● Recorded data

* * * * * * * * *

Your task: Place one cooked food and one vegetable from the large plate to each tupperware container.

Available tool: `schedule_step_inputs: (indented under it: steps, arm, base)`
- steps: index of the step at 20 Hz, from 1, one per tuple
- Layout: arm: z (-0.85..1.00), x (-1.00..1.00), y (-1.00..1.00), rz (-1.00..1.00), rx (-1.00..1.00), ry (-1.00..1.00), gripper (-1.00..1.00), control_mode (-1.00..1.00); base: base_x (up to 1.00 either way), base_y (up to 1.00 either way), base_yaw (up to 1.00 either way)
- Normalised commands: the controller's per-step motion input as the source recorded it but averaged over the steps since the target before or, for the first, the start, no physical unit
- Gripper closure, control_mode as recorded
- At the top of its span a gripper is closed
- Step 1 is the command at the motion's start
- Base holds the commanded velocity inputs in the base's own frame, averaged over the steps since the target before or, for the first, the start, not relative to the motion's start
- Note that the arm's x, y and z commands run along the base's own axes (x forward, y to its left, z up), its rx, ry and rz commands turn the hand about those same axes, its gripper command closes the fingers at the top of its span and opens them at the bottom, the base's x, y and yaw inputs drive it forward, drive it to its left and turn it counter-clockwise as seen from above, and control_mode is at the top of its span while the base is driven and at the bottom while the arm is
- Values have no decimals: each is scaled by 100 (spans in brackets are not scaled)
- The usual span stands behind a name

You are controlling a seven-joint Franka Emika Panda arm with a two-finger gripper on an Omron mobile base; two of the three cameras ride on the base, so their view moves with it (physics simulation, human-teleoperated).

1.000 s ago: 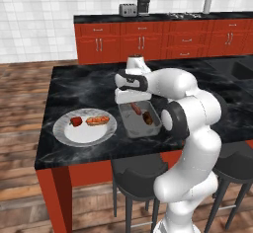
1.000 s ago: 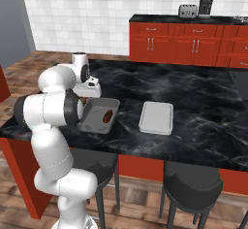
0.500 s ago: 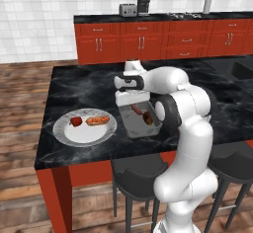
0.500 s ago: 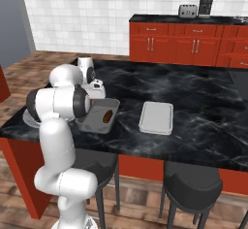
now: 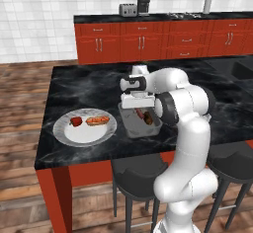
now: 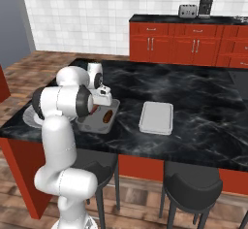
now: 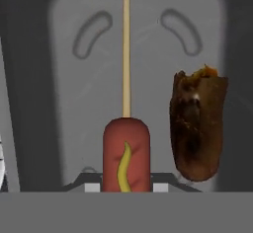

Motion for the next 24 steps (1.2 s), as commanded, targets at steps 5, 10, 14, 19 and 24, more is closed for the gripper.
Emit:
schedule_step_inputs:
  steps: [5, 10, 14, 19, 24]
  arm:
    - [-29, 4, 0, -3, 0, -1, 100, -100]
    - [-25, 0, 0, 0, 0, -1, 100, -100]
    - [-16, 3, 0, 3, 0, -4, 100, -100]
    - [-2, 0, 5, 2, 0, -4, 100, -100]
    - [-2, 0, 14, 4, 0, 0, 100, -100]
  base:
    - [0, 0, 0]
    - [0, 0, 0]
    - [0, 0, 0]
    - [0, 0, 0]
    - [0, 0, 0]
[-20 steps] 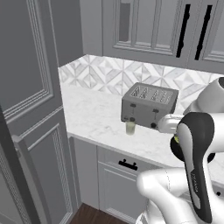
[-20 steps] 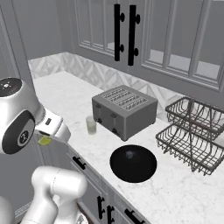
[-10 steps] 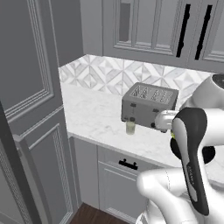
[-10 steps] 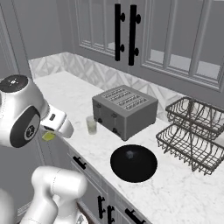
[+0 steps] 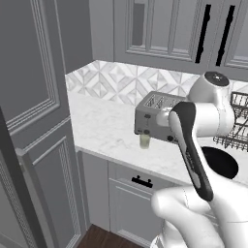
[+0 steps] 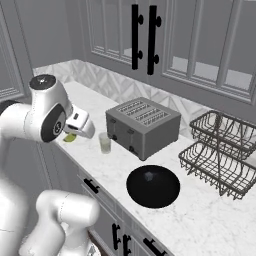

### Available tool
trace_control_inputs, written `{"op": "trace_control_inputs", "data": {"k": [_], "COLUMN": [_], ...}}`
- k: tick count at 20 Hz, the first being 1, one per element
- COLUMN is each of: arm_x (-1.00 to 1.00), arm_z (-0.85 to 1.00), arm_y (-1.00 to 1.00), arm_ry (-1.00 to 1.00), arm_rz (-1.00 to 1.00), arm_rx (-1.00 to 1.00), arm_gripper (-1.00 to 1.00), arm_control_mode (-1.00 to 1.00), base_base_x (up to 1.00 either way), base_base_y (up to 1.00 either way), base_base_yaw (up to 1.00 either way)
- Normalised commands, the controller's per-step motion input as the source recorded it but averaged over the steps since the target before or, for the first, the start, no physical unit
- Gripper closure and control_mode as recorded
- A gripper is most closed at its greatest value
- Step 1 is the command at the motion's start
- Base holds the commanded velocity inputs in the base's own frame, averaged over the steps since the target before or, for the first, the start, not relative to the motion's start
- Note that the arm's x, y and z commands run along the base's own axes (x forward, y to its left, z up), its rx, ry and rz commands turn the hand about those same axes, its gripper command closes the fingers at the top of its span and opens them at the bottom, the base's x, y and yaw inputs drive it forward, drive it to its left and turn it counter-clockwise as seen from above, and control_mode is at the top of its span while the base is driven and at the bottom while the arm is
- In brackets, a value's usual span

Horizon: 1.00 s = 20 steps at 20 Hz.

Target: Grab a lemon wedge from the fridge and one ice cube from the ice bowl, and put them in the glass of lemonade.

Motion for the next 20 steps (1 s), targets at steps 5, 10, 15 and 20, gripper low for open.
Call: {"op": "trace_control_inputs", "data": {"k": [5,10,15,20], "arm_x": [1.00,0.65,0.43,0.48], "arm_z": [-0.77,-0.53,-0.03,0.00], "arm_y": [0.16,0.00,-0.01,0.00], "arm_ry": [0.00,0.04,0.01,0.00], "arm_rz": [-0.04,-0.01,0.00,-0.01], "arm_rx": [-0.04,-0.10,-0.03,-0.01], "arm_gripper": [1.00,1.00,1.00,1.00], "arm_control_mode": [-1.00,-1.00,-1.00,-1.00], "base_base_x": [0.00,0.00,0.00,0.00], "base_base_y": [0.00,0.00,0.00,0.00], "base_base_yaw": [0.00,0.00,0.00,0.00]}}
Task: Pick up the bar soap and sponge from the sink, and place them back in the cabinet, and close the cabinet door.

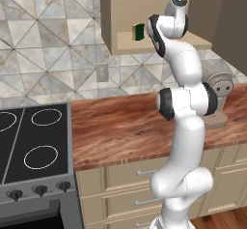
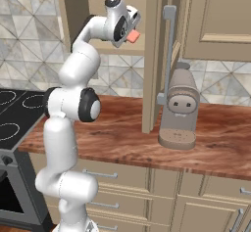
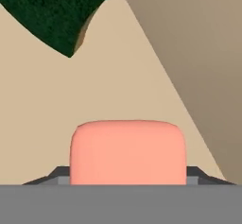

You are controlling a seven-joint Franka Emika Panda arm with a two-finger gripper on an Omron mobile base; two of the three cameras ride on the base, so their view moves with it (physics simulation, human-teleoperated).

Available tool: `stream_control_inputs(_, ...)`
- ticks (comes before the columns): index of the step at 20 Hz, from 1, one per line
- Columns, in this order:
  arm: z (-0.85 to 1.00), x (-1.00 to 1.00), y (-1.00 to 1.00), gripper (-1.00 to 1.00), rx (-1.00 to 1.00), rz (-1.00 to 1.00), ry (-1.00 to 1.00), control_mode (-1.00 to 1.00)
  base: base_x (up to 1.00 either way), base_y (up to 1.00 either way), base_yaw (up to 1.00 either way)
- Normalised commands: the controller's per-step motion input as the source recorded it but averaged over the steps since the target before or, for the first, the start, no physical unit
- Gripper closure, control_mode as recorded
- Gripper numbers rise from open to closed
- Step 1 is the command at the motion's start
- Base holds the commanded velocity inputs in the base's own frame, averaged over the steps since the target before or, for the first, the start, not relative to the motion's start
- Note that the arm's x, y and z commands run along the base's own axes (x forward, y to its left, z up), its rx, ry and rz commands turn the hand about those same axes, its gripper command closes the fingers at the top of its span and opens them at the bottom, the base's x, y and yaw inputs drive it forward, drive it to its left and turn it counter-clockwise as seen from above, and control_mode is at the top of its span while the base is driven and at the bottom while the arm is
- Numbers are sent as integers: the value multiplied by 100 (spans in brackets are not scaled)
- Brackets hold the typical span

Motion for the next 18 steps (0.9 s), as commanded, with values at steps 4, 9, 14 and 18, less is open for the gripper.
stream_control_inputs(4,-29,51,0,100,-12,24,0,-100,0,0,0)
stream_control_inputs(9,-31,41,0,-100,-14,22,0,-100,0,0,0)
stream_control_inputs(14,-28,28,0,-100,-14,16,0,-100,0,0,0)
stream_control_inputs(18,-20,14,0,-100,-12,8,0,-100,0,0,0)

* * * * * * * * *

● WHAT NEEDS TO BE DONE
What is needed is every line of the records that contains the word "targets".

● FINISHED EXERCISE
Motion for the next 24 steps (1.2 s), as commanded, targets at steps 5, 10, 14, 19 and 24, more is closed for the gripper.
Motion for the next 20 steps (1 s), targets at steps 5, 10, 15 and 20, gripper low for open.

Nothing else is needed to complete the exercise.